Even occasional basic words are nothing alike; “Rojo” (red) in Spanish is “Vermelho” in Portuguese, “negro” (black) in Spanish is “preto” in Portuguese, and apart from sábado and domingo, the days of the week in Portuguese are number ordered (Monday = segunda-feira, up to Friday = sexta-feira).
Different writing and word formation
You can usually equate some words directly between Spanish and Portuguese, but the writing changes for the style of the individual language. While Portuguese does have words ending in -ano/-am, quite a lot of the -ano/-an words in Spanish have their equivalents in Portuguese as -ão, which makes them hard to recognise at first. So you have mão (mano – hand), pão (pan – bread) etc.
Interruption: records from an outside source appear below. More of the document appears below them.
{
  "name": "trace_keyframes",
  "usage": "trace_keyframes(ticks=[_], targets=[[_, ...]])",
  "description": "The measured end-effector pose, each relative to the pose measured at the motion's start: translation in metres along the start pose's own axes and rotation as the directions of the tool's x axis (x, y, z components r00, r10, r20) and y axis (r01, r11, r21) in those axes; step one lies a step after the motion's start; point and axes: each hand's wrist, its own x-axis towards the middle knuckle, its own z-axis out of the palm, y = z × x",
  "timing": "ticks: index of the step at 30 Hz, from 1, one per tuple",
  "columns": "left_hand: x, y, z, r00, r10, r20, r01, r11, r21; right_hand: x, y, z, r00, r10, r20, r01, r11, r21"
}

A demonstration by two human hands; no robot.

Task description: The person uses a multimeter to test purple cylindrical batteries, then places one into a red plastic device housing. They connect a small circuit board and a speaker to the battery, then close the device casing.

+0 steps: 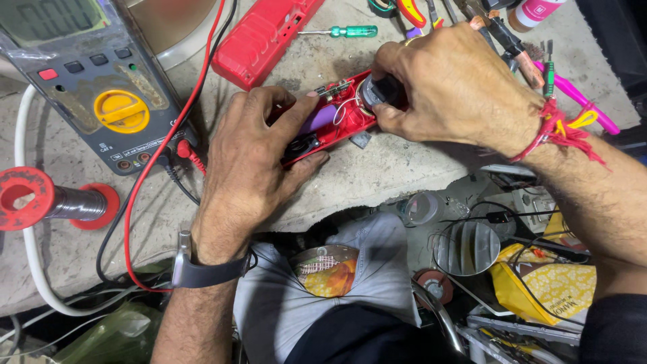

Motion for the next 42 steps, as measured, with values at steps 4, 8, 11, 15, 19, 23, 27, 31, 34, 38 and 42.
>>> trace_keyframes(ticks=[4,8,11,15,19,23,27,31,34,38,42], targets=[[-0.001,-0.001,0.001,1.000,-0.010,0.005,0.010,1.000,-0.007,-0.002,0.007,0.002,1.000,0.008,0.024,-0.010,0.998,0.057],[0.001,0.001,0.000,1.000,-0.012,0.000,0.012,1.000,0.000,-0.006,0.010,0.002,1.000,-0.005,0.029,0.003,0.997,0.072],[0.000,0.000,0.002,1.000,-0.006,-0.004,0.006,1.000,0.001,-0.013,0.013,0.006,0.999,0.023,0.030,-0.023,1.000,0.001],[-0.006,-0.006,0.007,1.000,-0.016,0.001,0.016,1.000,-0.015,-0.018,0.024,0.017,0.981,-0.113,-0.158,0.123,0.991,0.057],[-0.005,-0.007,0.008,1.000,-0.021,0.003,0.021,0.999,-0.030,-0.015,0.029,0.022,0.995,-0.046,-0.093,0.059,0.988,0.144],[0.001,0.000,0.004,0.998,0.000,-0.057,-0.002,1.000,-0.028,-0.004,0.005,0.004,0.997,-0.040,-0.067,0.039,0.999,-0.020],[-0.010,-0.009,0.010,0.996,-0.046,-0.074,0.043,0.998,-0.035,-0.010,0.000,0.005,0.993,0.091,-0.080,-0.086,0.995,0.057],[-0.022,-0.026,0.027,0.986,-0.099,-0.133,0.062,0.964,-0.259,-0.037,0.015,0.028,0.965,0.018,-0.260,0.011,0.994,0.107],[-0.023,-0.029,0.026,0.977,-0.202,-0.074,0.164,0.921,-0.353,-0.052,0.013,0.035,0.938,0.233,-0.256,-0.155,0.944,0.290],[-0.023,-0.029,0.027,0.976,-0.205,-0.068,0.166,0.913,-0.374,-0.070,0.009,0.043,0.896,0.053,-0.440,0.017,0.988,0.153],[-0.019,-0.031,0.032,0.976,-0.112,-0.184,0.076,0.978,-0.193,-0.062,0.015,0.069,0.873,-0.011,-0.488,0.076,0.991,0.113]])
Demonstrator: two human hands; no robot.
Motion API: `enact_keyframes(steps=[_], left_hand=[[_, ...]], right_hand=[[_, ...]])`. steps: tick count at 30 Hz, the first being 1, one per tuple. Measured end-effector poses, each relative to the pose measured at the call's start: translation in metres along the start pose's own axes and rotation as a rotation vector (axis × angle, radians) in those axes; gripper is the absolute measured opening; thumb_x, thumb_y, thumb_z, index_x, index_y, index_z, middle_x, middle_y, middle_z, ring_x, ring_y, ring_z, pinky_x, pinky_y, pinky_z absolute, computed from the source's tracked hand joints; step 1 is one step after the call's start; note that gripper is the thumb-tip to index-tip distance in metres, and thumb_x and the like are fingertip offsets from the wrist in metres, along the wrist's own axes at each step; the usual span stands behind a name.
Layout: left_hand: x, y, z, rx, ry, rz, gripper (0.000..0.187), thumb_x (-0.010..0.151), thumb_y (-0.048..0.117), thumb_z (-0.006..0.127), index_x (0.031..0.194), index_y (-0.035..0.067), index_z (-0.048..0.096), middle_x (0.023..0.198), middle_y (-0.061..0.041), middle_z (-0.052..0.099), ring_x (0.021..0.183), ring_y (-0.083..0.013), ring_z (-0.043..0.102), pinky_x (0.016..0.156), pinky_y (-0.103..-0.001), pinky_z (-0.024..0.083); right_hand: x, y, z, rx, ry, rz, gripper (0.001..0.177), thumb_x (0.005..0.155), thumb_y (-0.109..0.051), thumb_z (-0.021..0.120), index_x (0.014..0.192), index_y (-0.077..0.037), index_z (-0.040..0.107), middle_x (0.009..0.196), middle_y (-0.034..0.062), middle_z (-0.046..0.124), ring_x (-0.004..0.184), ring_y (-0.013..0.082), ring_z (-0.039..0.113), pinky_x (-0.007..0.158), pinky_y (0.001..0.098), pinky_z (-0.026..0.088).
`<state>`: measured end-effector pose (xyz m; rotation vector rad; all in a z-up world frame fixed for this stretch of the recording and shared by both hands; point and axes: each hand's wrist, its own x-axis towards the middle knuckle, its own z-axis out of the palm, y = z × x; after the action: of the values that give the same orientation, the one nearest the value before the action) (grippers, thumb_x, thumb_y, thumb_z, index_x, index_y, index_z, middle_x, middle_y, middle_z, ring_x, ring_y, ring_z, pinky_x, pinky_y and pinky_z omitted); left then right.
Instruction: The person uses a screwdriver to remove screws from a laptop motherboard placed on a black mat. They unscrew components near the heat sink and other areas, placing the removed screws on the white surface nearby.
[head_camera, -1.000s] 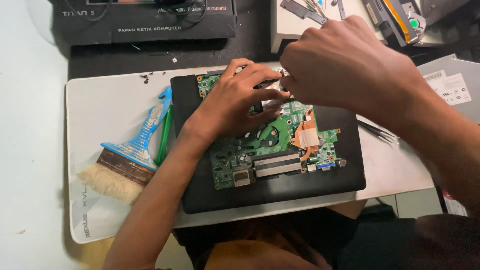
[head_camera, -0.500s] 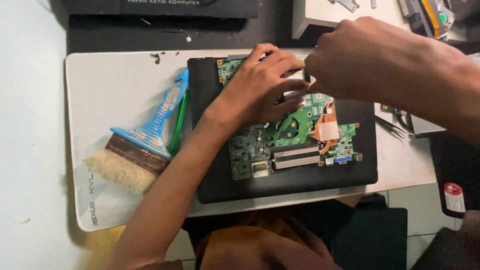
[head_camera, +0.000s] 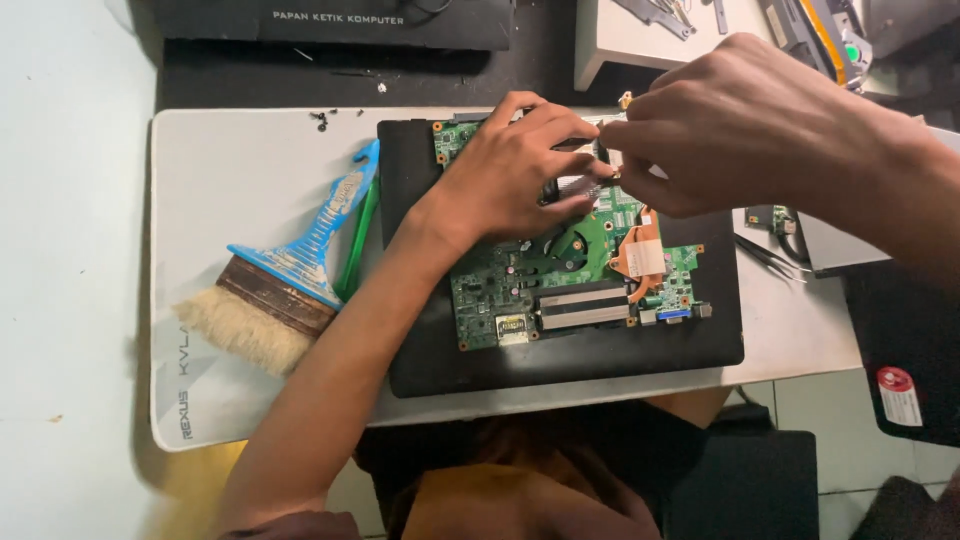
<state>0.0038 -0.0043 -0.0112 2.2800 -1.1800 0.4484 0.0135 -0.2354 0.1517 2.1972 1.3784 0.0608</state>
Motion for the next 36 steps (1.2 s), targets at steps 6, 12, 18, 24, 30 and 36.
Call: enact_keyframes(steps=[6,12,18,24,30,36], left_hand=[[-0.002,-0.007,0.001,-0.02,0.01,0.055,0.038,0.116,0.059,0.075,0.138,0.03,0.086,0.149,-0.009,0.077,0.14,-0.0357,0.07,0.12,-0.062,0.044],[-0.002,-0.005,0.002,0.002,0.026,0.062,0.032,0.109,0.05,0.09,0.133,0.03,0.086,0.147,-0.007,0.076,0.138,-0.0354,0.07,0.119,-0.061,0.046],[-0.001,-0.002,0.002,-0.033,0.029,0.025,0.025,0.105,0.043,0.091,0.128,0.032,0.089,0.146,-0.007,0.076,0.139,-0.0348,0.07,0.12,-0.061,0.044],[-0.001,-0.009,0.01,-0.014,0.035,0.037,0.045,0.108,0.055,0.089,0.142,0.024,0.082,0.144,-0.01,0.078,0.136,-0.0361,0.072,0.12,-0.059,0.044],[0.0,-0.008,0.012,-0.051,0.039,0.002,0.048,0.102,0.05,0.095,0.14,0.024,0.085,0.144,-0.007,0.079,0.138,-0.0331,0.07,0.12,-0.058,0.044],[-0.001,-0.003,0.004,-0.099,0.055,0.0,0.027,0.104,0.039,0.091,0.125,0.024,0.086,0.137,-0.009,0.078,0.131,-0.0355,0.072,0.122,-0.061,0.043]], right_hand=[[0.003,0.02,-0.015,0.385,-0.445,0.388,0.03,0.106,-0.062,0.07,0.12,-0.041,0.086,0.1,-0.0043,0.095,0.101,0.0348,0.088,0.092,0.0482,0.062],[0.04,0.002,-0.06,0.531,-0.793,0.531,0.055,0.107,-0.048,0.065,0.075,-0.011,0.091,0.073,0.0061,0.089,0.071,0.0271,0.076,0.083,0.0402,0.057],[0.057,0.011,-0.031,0.363,-0.776,0.363,0.036,0.099,-0.032,0.055,0.071,-0.008,0.056,0.069,0.0112,0.059,0.07,0.03,0.043,0.068,0.0456,0.044],[0.053,0.0,-0.052,0.348,-0.854,0.446,0.049,0.114,-0.045,0.054,0.096,-0.011,0.085,0.09,0.0159,0.088,0.083,0.0389,0.078,0.077,0.0462,0.055],[0.052,0.002,-0.037,0.211,-0.818,0.279,0.049,0.118,-0.046,0.047,0.104,-0.017,0.085,0.101,0.0073,0.088,0.091,0.0335,0.085,0.078,0.0445,0.063],[0.059,-0.003,-0.029,0.071,-0.86,0.226,0.048,0.12,-0.049,0.044,0.113,-0.026,0.085,0.105,0.0021,0.09,0.094,0.0291,0.088,0.079,0.0425,0.069]])
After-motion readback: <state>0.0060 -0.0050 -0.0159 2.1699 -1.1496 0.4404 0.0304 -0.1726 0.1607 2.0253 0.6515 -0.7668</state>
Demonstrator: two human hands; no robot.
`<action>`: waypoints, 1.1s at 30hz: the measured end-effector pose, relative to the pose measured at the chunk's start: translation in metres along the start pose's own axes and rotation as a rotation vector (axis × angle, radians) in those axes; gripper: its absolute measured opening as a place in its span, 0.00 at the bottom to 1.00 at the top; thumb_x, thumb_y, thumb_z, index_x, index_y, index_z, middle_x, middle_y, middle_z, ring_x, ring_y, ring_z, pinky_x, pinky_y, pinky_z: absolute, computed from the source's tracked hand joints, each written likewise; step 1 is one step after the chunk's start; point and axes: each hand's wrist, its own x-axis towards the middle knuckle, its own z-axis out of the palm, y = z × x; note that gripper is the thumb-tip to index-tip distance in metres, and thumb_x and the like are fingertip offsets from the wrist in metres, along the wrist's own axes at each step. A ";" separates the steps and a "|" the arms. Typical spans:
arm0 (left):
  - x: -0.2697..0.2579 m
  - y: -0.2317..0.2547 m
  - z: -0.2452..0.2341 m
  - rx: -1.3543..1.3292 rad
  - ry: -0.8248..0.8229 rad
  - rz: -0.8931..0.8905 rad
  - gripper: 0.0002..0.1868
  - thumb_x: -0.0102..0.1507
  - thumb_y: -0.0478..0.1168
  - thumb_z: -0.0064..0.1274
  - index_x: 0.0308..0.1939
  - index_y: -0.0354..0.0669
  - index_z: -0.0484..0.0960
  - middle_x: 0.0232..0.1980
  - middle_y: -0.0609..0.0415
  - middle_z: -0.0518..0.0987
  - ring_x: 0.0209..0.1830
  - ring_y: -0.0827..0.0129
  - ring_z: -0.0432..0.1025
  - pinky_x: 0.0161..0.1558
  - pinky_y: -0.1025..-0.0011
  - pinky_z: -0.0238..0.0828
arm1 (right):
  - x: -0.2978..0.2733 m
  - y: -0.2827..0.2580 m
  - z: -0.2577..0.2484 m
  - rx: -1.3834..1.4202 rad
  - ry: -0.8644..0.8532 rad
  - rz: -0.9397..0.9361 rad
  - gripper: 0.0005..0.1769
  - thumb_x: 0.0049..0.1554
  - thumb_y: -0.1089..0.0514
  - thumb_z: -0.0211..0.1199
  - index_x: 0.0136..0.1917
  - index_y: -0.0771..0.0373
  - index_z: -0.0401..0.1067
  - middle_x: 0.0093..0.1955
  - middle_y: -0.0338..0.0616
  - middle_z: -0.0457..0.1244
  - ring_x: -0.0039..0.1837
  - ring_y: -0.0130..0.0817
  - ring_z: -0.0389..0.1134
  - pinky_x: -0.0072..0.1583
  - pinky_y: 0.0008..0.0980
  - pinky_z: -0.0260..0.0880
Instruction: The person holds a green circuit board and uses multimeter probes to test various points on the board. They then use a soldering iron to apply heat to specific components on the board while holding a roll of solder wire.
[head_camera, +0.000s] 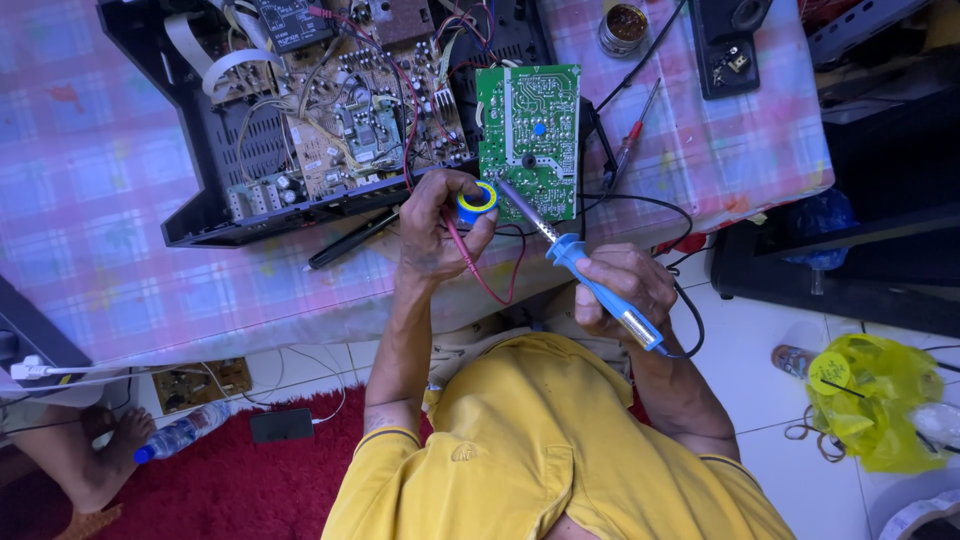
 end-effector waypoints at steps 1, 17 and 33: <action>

The same -ão ending is used in comparing Spanish -ión. Many of the -(t)ion words in English work in both Spanish and Portuguese in this way, like nação, pressão, solução…
Por (for) is the same in both Spanish & Portuguese, especially with its use compared to para, but if “the” follows it in Spanish, you just add el or la. In Portuguese the word itself changes entirely. “Por el” –> Pelo, “Por la” –> Pela (never por a / por o, as it would be in Portuguese word-for-word).
The use of accents is also different. As in Spanish, most of the time the second-last syllable is stressed and in every other situation, apart from when the word ends in a vowel, you have to write the accent to indicate this. It’s similar in Portuguese, but how you define “syllable” changes. In Spanish it’s the group of vowels before the last consonant, but in Portuguese it’s simply the second-last vowel itself.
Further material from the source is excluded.